9.8.07

Na Eminência (título provisório)


Aqui, na presença de olhos pardos, aqui, na eminência de olhos azuis, enfim, na incerteza de olhos que mudam de cor. Ele abrigava, sob os cílios, um segredo inconfessável. Piscava e se desfazia do último reflexo que os olhos contiveram. Pra onde foi? Ele não diz, é segredo de estado de espírito. Os olhos ruminam, regurgitam o que ele já viu; estão fechados.

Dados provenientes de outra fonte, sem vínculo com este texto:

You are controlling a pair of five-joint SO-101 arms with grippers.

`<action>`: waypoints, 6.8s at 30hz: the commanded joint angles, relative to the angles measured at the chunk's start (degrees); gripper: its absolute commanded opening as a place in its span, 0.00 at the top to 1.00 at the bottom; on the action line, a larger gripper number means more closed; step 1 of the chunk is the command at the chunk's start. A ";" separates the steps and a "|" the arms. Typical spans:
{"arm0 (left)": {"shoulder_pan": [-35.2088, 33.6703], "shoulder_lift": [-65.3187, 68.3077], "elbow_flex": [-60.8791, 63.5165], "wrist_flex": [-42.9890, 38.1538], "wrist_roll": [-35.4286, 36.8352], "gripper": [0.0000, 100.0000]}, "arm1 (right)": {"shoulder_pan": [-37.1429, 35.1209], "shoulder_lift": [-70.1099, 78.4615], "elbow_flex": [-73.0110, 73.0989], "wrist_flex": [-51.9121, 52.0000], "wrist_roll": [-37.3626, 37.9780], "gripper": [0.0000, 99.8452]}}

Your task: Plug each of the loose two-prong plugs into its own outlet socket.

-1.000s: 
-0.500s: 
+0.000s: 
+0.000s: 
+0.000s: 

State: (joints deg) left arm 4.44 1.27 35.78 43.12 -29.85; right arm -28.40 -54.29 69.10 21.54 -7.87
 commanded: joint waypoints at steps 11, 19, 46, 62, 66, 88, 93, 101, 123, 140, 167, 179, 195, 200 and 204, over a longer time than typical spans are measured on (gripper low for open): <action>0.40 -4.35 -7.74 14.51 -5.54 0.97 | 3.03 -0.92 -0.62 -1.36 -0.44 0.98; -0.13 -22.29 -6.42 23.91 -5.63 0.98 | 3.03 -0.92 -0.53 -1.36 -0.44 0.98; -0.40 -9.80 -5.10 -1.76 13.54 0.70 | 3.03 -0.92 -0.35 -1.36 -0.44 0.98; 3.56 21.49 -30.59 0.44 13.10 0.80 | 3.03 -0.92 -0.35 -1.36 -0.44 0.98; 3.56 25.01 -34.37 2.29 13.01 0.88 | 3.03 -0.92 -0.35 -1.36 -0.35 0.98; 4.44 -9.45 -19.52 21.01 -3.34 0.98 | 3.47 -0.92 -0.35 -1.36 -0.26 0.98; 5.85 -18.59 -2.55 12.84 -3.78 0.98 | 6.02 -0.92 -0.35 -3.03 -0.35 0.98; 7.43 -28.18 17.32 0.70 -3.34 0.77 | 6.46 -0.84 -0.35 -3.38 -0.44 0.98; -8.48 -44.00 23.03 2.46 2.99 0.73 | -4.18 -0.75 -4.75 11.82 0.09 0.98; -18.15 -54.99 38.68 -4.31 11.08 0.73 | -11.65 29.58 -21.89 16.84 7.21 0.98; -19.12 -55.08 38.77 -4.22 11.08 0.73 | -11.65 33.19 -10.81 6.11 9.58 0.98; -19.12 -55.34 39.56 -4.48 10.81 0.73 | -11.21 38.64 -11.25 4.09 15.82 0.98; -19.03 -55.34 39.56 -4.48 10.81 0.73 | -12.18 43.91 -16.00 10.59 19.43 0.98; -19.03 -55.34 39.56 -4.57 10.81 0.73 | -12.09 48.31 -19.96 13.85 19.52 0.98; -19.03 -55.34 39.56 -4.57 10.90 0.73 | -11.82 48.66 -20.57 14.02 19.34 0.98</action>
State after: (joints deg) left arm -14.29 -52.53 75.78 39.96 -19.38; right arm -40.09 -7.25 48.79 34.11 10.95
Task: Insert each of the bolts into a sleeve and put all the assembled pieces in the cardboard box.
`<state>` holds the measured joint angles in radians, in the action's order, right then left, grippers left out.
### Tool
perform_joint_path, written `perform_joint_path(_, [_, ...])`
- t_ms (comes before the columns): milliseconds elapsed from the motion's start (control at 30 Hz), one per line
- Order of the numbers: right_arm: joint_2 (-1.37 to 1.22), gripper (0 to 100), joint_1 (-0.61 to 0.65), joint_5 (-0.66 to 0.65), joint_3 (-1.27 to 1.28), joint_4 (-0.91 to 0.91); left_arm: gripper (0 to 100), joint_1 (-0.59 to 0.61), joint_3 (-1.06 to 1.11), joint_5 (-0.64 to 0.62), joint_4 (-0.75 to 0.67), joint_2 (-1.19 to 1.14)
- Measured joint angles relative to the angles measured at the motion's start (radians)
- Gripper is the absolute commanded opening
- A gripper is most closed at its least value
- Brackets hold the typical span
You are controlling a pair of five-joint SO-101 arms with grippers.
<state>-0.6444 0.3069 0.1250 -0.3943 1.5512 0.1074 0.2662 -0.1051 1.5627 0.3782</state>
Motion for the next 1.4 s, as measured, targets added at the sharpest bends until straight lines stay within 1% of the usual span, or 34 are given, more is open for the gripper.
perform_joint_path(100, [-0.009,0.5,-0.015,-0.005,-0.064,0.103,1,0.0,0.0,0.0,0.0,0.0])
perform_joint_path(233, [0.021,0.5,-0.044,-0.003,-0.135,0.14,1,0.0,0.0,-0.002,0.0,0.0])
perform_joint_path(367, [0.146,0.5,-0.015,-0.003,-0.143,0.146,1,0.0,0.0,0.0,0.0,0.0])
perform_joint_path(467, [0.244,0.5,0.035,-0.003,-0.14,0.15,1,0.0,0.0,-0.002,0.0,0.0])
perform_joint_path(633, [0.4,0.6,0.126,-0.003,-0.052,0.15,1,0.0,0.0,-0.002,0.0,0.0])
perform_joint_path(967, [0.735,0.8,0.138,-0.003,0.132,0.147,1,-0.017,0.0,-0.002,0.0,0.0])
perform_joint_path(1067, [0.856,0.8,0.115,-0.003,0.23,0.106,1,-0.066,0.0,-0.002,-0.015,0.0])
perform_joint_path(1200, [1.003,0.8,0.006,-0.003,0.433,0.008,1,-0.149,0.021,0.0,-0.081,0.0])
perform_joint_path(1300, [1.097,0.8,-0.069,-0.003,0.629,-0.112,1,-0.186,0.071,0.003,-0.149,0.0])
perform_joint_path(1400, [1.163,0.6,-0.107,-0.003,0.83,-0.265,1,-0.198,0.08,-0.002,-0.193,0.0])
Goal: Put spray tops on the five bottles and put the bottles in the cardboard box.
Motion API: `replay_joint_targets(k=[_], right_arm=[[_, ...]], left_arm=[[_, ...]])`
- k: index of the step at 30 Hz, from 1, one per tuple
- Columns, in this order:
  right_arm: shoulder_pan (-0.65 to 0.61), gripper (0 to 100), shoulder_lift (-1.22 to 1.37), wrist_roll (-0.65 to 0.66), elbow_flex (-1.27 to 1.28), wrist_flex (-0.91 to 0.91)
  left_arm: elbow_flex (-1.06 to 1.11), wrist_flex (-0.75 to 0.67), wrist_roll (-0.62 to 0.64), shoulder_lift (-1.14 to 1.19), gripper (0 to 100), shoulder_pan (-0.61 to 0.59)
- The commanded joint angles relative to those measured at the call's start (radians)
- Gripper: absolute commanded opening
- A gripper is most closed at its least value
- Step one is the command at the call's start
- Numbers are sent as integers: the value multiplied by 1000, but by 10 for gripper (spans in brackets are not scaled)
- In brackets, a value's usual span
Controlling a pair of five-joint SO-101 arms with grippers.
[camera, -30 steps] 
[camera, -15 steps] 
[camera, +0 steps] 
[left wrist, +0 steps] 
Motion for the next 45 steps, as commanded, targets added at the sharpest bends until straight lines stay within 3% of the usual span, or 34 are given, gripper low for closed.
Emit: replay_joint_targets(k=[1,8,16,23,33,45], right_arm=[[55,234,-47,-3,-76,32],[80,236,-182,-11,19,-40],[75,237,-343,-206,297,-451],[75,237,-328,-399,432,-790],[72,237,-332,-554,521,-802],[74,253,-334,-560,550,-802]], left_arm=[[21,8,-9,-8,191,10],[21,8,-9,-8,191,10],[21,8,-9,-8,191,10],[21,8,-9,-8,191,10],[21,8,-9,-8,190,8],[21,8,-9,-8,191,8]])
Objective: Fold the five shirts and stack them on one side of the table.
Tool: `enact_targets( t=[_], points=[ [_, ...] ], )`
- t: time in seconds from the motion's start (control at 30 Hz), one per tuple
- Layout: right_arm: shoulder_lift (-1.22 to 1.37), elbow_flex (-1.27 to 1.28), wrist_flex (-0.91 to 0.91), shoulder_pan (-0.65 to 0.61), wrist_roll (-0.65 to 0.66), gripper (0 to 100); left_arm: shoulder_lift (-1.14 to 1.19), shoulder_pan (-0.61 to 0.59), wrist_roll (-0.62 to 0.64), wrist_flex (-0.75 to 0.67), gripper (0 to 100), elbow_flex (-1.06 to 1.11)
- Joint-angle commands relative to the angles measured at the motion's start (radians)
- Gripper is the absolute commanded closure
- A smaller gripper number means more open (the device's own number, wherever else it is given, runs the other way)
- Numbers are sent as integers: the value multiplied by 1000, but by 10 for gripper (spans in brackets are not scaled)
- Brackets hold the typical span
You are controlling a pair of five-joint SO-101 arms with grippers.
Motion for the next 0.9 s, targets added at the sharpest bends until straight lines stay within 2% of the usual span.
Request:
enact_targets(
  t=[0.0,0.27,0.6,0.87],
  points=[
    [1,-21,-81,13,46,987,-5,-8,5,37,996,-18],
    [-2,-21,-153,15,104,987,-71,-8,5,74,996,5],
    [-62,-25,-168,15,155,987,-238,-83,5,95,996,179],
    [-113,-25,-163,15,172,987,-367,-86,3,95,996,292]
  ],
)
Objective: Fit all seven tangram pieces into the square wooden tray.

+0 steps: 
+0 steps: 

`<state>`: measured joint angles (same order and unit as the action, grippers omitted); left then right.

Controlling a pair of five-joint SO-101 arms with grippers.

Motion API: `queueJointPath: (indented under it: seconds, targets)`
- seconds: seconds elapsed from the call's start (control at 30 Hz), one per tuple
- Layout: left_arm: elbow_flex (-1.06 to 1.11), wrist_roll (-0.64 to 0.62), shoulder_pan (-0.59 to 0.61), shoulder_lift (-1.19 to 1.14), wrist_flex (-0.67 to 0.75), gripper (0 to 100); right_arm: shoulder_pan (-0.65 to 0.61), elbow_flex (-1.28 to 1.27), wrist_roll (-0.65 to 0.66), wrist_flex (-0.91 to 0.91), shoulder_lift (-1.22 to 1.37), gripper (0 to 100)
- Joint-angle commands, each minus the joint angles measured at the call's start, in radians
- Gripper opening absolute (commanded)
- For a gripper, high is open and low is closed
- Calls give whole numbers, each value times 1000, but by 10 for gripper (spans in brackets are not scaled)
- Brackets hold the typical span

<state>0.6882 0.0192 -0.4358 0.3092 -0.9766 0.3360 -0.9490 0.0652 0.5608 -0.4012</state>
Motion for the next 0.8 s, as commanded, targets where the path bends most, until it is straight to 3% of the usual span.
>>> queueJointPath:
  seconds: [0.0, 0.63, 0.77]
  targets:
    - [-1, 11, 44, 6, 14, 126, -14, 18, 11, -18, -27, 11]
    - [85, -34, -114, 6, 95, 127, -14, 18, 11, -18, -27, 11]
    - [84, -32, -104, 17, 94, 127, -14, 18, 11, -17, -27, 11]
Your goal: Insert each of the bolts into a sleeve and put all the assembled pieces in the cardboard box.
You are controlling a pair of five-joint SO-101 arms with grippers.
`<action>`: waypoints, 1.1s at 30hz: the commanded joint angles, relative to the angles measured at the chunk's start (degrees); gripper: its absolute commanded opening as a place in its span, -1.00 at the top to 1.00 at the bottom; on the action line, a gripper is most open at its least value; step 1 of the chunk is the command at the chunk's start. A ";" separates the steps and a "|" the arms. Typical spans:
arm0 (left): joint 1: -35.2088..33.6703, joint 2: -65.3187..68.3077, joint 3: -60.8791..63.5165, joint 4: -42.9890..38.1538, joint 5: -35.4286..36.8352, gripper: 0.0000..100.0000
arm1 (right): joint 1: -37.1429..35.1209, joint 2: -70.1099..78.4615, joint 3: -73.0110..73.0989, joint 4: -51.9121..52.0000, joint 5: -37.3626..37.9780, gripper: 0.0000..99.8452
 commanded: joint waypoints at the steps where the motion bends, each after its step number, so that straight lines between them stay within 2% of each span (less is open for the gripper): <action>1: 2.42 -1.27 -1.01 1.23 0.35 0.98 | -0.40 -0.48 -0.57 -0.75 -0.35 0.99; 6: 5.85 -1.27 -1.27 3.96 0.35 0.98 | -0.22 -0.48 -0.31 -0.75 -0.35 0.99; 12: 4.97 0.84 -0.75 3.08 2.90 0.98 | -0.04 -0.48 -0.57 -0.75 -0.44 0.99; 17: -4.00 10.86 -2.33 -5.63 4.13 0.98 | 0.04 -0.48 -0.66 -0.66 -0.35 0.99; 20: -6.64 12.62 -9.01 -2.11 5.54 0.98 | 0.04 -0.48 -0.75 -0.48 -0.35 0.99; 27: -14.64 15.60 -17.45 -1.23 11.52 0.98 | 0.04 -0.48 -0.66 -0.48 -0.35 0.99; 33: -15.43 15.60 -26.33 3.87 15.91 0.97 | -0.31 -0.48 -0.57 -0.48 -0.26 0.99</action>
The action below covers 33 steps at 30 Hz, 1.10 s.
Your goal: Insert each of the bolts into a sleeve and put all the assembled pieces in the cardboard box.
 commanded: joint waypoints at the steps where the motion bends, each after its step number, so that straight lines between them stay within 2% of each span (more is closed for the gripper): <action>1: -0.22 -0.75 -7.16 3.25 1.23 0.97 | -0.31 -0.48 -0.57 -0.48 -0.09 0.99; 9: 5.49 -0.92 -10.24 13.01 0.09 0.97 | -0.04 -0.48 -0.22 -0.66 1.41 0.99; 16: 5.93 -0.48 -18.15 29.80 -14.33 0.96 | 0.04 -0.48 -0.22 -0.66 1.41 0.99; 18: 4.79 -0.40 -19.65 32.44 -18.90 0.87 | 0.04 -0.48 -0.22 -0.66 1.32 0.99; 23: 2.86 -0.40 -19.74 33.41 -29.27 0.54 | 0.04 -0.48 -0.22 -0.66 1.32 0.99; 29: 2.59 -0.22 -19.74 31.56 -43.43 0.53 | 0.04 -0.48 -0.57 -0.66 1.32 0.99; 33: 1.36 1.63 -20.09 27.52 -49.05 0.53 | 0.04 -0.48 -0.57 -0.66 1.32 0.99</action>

Em Copacabana faz um frio estrangeiro. No ônibus, no metrô, nos espaços fechados, sentimos o cheiro de mofo e naftalina exalados pelos agasalhos inutilizados há tanto tempo. Todos têm cheiro de gaveta de avó, todos parecem que acabaram de desembarcar de São Paulo. O hálito de mentol do inverno nos transformou em estranhos bem vestidos. O porteiro me confessa que está usando polainas. Eu acho que é um certo exagero, mas considero a possibilidade de estar subestimando o frio que eu sinto. Em casa visto polainas. Faz sentido, já tinha esquecido como era não sentir frio.

Uma vez eu queimei muito a pele, uma vez eu fiquei muito doente com intoxicação alimentar. Eu não lembrava como era ser tocada sem sentir dor, eu não lembrava o que era sentir fome. Quando eu morrer, quando eu não respirar, eu não vou lembrar da falta de ar que eu sentia quando viva.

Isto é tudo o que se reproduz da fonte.